Although developers’ home sales excluding ECs slid 47.7 per cent month-on-month (m-o-m) from 932 units in September to 487 units in October, 485 units were from existing launches. This is higher than the average 460 units sold from existing launches over the last 12 months. This shows that demand for new homes at existing launches had generally picked up three months after the cooling measures.
In fact, many existing launches have seen an increase in sales or maintained their sales performance when compared to September. For instance, Affinity at Serangoon sold 81 units in October as compared to 31 units in September while the luxury project Marina One Residences sold 12 units in October when compared to 4 units sold in the previous month. Similarly, projects like Stirling Residences, Riverfront Residences, Park Colonial and The Tapestry continued to maintain their sales performance in October. Please see the table below.
Buyers who were waiting on the sidelines may be returning to the market since there is greater market clarity and prices seemed to be stabilizing or consolidating at certain market segments.
We observed that well-located projects that were attractively priced continued to draw healthy buying interest. The bulk of non-landed purchases are currently below S$1.5 million. Based on URA realis data (downloaded on 14 November 18), 70.1 per cent of new non-landed home purchases in October were below S$1.5 million, higher than the 66.3 per cent average for the past nine months.
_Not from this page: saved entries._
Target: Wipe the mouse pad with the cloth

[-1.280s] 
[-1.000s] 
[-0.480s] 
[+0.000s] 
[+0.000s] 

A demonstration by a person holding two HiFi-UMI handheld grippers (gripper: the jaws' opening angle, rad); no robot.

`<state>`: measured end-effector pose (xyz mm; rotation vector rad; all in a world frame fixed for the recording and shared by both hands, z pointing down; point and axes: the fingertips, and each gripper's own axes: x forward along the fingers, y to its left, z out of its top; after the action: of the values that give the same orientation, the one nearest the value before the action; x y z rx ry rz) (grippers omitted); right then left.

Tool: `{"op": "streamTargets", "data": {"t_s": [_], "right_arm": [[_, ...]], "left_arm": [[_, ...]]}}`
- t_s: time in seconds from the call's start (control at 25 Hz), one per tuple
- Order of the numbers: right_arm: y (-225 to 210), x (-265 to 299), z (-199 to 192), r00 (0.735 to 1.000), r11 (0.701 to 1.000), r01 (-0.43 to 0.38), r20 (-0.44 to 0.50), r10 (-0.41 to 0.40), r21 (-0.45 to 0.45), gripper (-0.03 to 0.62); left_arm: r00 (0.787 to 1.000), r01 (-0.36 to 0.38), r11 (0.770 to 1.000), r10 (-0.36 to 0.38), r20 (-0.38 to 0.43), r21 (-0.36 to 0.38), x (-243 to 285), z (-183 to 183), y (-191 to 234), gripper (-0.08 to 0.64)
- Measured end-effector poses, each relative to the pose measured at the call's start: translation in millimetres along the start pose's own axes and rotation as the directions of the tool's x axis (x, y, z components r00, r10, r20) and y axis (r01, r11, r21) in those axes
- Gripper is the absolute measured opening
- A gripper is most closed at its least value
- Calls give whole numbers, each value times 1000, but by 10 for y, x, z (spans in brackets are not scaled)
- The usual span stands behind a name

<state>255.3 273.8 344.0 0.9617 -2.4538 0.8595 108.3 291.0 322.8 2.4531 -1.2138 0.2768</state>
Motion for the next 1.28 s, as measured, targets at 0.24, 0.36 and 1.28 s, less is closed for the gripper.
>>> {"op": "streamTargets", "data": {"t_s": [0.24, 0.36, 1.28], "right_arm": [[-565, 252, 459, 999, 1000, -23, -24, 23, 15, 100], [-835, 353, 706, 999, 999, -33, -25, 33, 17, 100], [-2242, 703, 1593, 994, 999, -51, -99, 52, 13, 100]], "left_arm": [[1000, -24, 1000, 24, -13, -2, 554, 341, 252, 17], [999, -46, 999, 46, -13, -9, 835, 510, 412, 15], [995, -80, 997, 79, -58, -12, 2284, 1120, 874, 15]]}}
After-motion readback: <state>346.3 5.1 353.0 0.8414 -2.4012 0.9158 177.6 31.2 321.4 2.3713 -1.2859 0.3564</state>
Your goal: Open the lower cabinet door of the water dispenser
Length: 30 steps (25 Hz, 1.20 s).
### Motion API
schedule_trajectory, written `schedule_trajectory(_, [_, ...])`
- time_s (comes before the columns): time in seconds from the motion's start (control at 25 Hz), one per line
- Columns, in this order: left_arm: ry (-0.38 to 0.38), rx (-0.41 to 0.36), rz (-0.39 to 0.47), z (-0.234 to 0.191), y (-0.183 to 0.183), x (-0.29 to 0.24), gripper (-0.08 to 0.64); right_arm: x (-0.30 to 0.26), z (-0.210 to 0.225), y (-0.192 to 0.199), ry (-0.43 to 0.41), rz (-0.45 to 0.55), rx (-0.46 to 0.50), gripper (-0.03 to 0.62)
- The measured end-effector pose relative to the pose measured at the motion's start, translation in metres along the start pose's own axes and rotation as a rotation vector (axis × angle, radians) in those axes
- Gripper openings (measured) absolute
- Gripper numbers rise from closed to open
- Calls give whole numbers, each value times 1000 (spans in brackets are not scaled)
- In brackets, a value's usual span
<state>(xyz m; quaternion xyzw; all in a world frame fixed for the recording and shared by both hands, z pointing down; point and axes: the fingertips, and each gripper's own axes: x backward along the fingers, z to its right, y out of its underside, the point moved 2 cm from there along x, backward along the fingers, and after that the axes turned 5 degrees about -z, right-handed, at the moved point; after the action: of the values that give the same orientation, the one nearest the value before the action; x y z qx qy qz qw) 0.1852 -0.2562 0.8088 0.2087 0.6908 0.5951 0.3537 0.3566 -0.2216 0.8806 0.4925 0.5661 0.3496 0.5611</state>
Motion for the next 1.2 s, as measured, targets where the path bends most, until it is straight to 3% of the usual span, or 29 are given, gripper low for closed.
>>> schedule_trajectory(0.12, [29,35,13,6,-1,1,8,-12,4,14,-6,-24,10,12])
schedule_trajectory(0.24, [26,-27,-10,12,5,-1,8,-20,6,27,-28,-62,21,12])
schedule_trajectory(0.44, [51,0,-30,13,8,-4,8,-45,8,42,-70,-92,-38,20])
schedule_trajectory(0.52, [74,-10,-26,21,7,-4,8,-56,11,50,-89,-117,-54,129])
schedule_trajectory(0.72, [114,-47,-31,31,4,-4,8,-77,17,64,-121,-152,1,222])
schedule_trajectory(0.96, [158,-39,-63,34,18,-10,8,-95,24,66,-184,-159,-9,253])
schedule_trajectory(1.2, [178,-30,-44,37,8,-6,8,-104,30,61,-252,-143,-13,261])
Non-landed new homes above S$3 million held steady at 4.1 per cent (similar to September), and above the 1.8 per cent in July and 1.4 per cent in August this year. This indicates that some high net worth individuals may be returning to the market as the proportion of pricier homes are increasing. In October, 2 units at Marina One Residences were transacted above S$5 million while 17 luxury homes at 8 Saint Thomas, Wallich Residences, 8 Hullet, and One Draycott were transacted between S$3,000 and $4,000 psf.
In October, the bulk of new home purchases (47.8 per cent) were in the size range of 500-<800 sqft which is typically the two-bedroom units. This is followed by those in the size range of 800-<1,200 sq ft which are usually the two + study units and three bedroom types that form about 25.4 per cent of new home purchases. As anticipated, the proportion of new shoebox units <500 sqft sold in October rose 6.1 percentage points from 8.2 per cent in September to 14.3 per cent in October after URA revised its guidelines to reduce the number of shoebox units being built in future developments. The lower future supply of shoebox units may continue to spur buying interest in the coming months.
Sales transactions are expected to rebound in November as many new projects have been launched or are planned to be launched. Most of these projects are well-located, possess good selling propositions or are attractively priced.
The sales take-up for these projects is expected to be healthy. Some major launches in November include Parc Esta, Whistler Grand, Woodleigh Residences and Mayfair Modern.